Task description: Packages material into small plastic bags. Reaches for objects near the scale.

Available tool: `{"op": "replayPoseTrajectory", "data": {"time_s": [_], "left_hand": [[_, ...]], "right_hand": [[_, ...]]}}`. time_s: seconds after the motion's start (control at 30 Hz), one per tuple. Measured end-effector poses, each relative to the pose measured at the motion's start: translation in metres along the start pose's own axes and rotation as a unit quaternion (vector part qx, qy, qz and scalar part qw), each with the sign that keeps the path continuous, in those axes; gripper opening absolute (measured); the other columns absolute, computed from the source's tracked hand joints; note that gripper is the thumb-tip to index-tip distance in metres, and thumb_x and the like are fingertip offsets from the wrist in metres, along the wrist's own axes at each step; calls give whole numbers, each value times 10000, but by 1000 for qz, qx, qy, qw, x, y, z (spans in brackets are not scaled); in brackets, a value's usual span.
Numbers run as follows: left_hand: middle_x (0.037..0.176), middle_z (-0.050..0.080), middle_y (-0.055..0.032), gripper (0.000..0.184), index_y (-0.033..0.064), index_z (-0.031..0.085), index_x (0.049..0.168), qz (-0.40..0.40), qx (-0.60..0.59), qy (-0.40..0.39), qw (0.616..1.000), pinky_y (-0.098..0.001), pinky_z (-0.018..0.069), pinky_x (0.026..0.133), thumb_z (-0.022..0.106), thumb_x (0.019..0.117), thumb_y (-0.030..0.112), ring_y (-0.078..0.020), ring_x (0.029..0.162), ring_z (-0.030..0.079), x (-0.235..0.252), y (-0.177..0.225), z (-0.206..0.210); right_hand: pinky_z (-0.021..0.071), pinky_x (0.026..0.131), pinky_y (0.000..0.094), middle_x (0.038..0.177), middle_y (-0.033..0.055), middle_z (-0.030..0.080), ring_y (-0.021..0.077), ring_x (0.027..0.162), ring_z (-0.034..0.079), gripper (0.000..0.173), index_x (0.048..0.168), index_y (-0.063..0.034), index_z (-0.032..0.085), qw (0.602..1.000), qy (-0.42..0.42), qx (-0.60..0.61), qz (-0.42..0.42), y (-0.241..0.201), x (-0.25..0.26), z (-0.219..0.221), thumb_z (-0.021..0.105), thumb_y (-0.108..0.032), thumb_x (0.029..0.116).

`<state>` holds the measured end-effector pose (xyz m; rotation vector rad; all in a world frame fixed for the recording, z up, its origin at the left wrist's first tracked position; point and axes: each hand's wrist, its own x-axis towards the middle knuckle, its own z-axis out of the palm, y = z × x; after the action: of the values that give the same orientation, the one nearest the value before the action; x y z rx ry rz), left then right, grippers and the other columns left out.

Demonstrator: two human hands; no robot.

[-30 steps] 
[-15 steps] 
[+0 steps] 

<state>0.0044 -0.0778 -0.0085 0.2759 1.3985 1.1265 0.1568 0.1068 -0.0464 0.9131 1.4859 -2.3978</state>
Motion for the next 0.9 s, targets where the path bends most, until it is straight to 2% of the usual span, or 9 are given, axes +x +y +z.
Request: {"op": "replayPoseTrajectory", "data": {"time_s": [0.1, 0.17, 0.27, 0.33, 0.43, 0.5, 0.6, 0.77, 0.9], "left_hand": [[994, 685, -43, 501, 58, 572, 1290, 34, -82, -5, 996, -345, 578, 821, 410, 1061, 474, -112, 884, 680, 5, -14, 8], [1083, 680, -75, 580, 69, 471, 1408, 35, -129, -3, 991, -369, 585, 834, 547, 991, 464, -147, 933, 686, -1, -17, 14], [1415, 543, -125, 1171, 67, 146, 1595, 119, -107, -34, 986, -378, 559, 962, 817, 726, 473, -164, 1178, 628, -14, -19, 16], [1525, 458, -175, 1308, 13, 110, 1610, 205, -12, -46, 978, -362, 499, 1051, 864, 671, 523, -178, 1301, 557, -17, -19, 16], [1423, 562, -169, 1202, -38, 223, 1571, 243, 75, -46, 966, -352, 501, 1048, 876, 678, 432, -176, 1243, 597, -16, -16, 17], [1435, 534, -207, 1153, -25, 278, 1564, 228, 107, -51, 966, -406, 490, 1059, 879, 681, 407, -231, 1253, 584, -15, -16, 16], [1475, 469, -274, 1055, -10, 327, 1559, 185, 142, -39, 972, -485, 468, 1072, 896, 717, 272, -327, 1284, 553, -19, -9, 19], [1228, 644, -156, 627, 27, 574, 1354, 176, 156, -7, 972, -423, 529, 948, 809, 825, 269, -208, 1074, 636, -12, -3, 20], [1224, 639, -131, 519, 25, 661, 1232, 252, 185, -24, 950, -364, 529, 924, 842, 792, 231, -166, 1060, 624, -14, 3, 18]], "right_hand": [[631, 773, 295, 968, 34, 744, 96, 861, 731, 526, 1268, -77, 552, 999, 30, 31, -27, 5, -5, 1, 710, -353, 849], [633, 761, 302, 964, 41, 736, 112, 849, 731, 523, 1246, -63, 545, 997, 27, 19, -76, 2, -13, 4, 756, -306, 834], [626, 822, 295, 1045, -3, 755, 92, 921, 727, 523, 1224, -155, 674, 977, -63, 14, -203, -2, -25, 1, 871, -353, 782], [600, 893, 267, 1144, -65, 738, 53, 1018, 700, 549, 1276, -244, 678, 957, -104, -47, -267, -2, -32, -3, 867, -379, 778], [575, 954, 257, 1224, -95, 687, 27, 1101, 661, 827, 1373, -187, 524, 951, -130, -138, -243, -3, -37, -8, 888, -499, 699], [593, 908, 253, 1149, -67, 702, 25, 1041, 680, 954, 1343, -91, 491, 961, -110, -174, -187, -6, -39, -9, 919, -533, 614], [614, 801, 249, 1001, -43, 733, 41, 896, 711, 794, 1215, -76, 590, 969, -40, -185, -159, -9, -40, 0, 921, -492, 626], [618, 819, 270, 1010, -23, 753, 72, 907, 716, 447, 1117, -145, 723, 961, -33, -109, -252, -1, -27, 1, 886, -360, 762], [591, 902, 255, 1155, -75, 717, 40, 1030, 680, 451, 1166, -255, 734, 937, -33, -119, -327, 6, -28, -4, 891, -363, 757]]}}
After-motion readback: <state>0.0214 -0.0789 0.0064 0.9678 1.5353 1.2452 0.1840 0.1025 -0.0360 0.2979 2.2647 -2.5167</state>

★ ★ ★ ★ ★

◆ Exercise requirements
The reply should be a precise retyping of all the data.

◆ Response area
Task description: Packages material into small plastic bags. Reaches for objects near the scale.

Available tool: `{"op": "replayPoseTrajectory", "data": {"time_s": [_], "left_hand": [[_, ...]], "right_hand": [[_, ...]]}}`. time_s: seconds after the motion's start (control at 30 Hz), one per tuple. Measured end-effector poses, each relative to the pose measured at the motion's start: translation in metres along the start pose's own axes and rotation as a unit quaternion (vector part qx, qy, qz and scalar part qw), each with the sign that keeps the path continuous, in those axes; gripper opening absolute (measured); the other columns absolute, computed from the source's tracked hand joints; note that gripper is the thumb-tip to index-tip distance in metres, and thumb_x and the like are fingertip offsets from the wrist in metres, along the wrist's own axes at each step; calls give whole numbers, each value times 10000, but by 1000 for qz, qx, qy, qw, x, y, z (spans in brackets are not scaled); in brackets, a value's usual span.
Numbers run as follows: left_hand: middle_x (0.037..0.176), middle_z (-0.050..0.080), middle_y (-0.055..0.032), gripper (0.000..0.184), index_y (-0.033..0.064), index_z (-0.031..0.085), index_x (0.049..0.168), qz (-0.40..0.40), qx (-0.60..0.59), qy (-0.40..0.39), qw (0.616..1.000), pinky_y (-0.098..0.001), pinky_z (-0.018..0.069), pinky_x (0.026..0.133), thumb_z (-0.022..0.106), thumb_x (0.019..0.117), thumb_y (-0.030..0.112), ring_y (-0.078..0.020), ring_x (0.029..0.162), ring_z (-0.030..0.079), x (-0.235..0.252), y (-0.177..0.225), z (-0.206..0.210); right_hand: pinky_z (-0.021..0.071), pinky_x (0.026..0.131), pinky_y (0.000..0.094), middle_x (0.038..0.177), middle_y (-0.033..0.055), middle_z (-0.030..0.080), ring_y (-0.021..0.077), ring_x (0.027..0.162), ring_z (-0.034..0.079), gripper (0.000..0.173), index_x (0.048..0.168), index_y (-0.063..0.034), index_z (-0.032..0.085), qw (0.602..1.000), qy (-0.42..0.42), qx (-0.60..0.61), qz (-0.42..0.42), y (-0.241..0.201), x (-0.25..0.26), z (-0.219..0.221), thumb_z (-0.021..0.105), thumb_y (-0.108..0.032), thumb_x (0.029..0.116).

`<state>` holds the measured end-effector pose (xyz m; rotation vector rad; all in a world frame fixed for the recording, z up, its origin at the left wrist's first tracked position; point and axes: each hand's wrist, its own x-axis towards the middle knuckle, its own z-axis out of the palm, y = z × x; after the action: of the values that give the same orientation, the one nearest the value before the action; x y z rx ry rz), left then right, grippers and the other columns left out.

Demonstrator: two human hands; no robot.

[-30 steps] 
[-15 steps] 
[+0 steps] 

<state>0.0044 -0.0778 -0.0085 0.2759 1.3985 1.1265 0.1568 0.1068 -0.0464 0.9131 1.4859 -2.3978</state>
Motion for the next 0.9 s, targets where the path bends most, until it is straight to 2% of the usual span, or 9 are given, axes +x +y +z.
Request: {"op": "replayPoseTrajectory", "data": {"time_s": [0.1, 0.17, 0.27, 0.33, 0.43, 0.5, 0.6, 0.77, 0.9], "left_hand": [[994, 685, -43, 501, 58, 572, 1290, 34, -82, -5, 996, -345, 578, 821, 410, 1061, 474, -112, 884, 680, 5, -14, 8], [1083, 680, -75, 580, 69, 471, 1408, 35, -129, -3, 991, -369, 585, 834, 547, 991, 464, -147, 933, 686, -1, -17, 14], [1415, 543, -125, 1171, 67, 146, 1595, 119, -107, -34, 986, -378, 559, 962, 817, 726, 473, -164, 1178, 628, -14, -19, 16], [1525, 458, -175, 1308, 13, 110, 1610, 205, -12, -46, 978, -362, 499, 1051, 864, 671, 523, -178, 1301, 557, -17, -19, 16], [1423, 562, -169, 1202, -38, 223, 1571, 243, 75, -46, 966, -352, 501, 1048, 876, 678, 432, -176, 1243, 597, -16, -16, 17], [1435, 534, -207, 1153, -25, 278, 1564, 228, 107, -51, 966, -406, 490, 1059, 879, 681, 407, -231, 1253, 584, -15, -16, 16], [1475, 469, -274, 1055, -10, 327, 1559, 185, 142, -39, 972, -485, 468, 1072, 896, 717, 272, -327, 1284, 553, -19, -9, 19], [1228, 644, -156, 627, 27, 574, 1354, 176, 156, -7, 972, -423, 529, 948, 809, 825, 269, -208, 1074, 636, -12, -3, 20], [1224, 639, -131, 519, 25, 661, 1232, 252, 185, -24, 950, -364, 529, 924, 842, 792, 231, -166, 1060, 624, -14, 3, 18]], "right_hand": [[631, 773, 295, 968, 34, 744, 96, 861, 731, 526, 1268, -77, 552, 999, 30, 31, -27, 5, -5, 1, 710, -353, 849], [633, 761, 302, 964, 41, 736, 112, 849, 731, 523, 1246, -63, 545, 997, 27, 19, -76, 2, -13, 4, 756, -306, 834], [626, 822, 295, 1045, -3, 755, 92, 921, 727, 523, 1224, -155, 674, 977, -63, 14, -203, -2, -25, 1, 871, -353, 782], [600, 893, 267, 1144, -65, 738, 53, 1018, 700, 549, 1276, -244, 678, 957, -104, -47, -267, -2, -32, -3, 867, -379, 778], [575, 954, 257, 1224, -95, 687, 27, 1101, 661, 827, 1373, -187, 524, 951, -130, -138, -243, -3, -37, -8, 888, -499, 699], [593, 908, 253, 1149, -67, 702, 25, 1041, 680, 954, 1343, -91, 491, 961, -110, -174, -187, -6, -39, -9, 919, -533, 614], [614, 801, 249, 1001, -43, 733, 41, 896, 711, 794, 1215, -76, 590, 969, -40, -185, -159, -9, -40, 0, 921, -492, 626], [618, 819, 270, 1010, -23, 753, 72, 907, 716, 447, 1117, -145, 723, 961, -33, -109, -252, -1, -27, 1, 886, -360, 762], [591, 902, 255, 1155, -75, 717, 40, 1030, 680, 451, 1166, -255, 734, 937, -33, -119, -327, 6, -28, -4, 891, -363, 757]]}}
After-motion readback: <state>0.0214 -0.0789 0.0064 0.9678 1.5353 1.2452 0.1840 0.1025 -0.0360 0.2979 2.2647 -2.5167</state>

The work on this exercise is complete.